Required action: Scan the material that follows. Copy every line containing the word "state".

Given entries:
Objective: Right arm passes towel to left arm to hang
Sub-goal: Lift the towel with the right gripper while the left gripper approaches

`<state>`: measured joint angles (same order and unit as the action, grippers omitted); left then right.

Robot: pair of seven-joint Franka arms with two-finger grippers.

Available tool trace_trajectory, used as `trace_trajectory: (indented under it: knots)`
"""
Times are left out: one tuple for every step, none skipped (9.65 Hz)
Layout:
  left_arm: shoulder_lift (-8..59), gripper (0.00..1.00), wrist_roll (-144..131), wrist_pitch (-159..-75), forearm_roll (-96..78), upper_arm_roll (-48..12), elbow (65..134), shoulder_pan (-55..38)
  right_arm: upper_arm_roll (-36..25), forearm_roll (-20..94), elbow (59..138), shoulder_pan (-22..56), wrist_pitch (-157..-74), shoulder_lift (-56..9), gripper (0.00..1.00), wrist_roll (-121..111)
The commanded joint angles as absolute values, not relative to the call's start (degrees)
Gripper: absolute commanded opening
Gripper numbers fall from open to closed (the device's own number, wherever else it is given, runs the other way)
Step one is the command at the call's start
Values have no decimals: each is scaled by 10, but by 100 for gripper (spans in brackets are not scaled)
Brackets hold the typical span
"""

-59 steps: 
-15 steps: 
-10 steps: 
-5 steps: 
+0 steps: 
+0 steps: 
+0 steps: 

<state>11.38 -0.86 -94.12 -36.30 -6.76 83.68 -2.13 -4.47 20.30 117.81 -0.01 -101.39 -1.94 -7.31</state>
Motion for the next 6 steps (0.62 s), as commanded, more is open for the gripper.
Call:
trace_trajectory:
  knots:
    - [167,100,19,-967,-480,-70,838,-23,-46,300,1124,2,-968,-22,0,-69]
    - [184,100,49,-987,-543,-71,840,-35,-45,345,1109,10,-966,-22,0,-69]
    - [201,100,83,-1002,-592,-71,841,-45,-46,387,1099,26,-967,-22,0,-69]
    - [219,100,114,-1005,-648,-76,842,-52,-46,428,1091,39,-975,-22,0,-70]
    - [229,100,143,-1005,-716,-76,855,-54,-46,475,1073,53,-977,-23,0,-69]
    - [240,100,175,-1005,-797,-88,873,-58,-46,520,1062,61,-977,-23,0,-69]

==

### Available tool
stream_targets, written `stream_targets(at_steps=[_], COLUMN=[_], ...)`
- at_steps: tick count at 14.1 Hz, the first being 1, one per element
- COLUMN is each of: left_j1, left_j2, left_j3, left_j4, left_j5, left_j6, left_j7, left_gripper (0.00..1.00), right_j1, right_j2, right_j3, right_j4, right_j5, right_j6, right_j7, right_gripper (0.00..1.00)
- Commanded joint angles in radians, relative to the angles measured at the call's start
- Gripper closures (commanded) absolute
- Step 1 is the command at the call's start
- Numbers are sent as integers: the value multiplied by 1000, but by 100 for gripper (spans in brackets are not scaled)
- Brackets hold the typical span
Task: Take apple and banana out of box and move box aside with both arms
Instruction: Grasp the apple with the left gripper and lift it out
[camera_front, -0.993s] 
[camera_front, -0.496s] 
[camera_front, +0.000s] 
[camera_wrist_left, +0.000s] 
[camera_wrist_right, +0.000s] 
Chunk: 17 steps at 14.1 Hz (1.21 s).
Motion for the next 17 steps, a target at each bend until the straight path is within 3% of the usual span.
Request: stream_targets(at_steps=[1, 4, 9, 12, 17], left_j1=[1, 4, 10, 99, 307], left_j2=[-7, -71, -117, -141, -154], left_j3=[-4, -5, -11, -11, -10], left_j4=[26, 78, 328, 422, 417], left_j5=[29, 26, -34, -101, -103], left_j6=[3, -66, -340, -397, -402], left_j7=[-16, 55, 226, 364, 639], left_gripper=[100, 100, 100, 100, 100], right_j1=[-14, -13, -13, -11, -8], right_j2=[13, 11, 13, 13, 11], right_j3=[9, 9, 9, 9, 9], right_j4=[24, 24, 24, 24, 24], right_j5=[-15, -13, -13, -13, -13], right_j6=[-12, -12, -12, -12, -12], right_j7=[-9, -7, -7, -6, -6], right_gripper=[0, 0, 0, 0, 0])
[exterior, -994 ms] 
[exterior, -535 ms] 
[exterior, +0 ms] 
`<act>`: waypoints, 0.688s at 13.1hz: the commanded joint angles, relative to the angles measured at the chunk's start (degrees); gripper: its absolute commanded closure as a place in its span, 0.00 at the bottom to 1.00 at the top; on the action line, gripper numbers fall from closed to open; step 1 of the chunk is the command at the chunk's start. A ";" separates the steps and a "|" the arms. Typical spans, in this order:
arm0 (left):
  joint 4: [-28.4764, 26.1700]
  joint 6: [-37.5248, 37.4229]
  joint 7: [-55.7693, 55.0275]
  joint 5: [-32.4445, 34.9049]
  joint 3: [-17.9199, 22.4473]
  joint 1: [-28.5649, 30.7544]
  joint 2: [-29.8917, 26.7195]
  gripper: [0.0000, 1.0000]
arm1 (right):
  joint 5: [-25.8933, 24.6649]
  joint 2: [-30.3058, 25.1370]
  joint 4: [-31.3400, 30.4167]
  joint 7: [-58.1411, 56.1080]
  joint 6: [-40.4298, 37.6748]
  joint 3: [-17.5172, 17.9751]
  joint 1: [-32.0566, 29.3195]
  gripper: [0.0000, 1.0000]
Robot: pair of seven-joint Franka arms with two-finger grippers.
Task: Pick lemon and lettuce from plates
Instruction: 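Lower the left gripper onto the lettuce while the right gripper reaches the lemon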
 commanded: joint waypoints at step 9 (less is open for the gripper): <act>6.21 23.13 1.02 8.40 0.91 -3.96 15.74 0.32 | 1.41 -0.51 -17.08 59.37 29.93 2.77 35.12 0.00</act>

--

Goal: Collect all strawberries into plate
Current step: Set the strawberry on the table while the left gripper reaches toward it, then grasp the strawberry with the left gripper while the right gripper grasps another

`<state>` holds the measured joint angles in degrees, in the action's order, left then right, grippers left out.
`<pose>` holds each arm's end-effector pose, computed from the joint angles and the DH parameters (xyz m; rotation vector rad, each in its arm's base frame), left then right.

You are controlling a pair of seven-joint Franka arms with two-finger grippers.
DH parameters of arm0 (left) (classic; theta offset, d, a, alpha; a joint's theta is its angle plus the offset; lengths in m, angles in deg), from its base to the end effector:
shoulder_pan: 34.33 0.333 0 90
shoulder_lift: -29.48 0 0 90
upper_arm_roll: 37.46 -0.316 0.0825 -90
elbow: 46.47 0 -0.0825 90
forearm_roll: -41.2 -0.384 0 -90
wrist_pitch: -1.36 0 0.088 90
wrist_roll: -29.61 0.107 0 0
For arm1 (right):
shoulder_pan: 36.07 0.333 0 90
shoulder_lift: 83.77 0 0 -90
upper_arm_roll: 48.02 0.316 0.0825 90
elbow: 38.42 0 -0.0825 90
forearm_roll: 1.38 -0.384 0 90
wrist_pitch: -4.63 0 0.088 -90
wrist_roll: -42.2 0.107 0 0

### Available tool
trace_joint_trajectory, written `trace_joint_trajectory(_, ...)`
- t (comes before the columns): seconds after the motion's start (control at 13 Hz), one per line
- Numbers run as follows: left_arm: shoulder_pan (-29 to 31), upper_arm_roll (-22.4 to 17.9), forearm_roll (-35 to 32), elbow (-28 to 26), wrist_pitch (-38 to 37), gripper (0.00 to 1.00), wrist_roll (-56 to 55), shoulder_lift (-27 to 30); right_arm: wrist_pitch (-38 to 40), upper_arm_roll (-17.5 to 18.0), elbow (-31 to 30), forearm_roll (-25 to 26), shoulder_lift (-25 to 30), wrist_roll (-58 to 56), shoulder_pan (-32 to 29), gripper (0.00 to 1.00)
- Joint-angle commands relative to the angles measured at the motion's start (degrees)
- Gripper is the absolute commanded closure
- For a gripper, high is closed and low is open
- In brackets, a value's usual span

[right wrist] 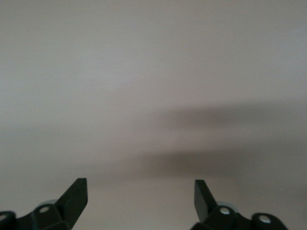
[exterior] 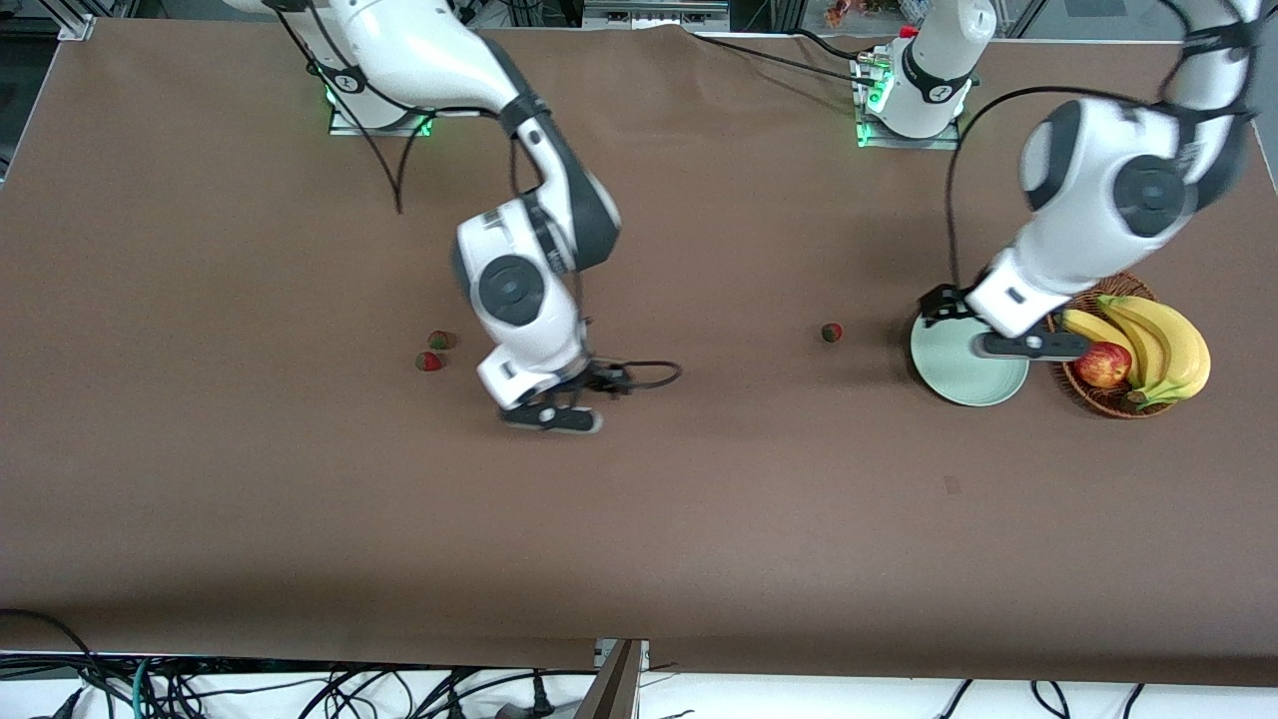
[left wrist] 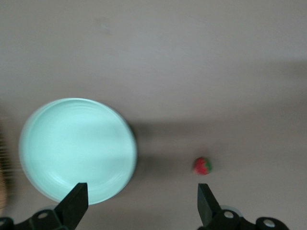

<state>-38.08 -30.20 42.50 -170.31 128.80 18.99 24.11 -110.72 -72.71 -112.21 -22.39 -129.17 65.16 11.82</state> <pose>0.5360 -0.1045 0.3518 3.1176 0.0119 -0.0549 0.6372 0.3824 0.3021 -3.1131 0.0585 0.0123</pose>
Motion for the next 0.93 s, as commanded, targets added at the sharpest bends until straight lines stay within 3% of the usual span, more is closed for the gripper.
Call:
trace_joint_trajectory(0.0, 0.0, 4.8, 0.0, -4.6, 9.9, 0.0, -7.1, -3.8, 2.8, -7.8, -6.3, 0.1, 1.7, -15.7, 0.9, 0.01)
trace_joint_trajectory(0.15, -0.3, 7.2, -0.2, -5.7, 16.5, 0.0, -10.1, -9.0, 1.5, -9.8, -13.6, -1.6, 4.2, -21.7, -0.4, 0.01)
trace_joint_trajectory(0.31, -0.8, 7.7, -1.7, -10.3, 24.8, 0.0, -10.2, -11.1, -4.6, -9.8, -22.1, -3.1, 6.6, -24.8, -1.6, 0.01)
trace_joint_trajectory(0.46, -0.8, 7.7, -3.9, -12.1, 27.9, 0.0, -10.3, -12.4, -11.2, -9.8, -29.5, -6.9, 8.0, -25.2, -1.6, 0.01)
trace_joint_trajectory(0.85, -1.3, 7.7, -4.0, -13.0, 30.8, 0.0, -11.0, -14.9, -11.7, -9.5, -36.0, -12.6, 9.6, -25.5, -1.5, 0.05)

Output:
`<state>`: measured joint angles (same order and unit as the action, grippers omitted); left then right.
<state>11.38 -0.86 -94.12 -36.30 -6.76 83.68 -2.13 -4.47 20.30 117.81 -0.01 -101.39 -1.94 -7.31</state>
`<state>` holds the measured joint angles in degrees, in the action's order, left then right, grippers left out.
<state>-38.08 -30.20 42.50 -170.31 128.80 18.99 24.11 -110.72 -72.71 -112.21 -22.39 -129.17 65.16 11.82</state> <pose>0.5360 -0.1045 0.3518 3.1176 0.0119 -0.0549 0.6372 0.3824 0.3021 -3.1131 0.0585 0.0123</pose>

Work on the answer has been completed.